__What is being asked__. Give the number of lines below that hold the string "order", and nothing more.

--------------------

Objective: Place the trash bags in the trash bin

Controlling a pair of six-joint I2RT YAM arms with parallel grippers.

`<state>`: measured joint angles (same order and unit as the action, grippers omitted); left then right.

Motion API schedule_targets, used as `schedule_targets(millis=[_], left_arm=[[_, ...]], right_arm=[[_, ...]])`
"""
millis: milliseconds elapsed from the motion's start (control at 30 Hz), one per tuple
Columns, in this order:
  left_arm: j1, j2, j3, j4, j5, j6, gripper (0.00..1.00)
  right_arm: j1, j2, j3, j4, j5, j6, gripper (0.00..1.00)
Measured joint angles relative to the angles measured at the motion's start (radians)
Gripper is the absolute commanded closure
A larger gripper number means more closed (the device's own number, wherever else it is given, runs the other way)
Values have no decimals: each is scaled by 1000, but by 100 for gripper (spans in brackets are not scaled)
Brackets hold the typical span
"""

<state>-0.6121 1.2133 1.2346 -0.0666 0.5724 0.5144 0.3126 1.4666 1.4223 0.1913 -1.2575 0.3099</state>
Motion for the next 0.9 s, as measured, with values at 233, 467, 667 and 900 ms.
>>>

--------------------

__Answer space__. 2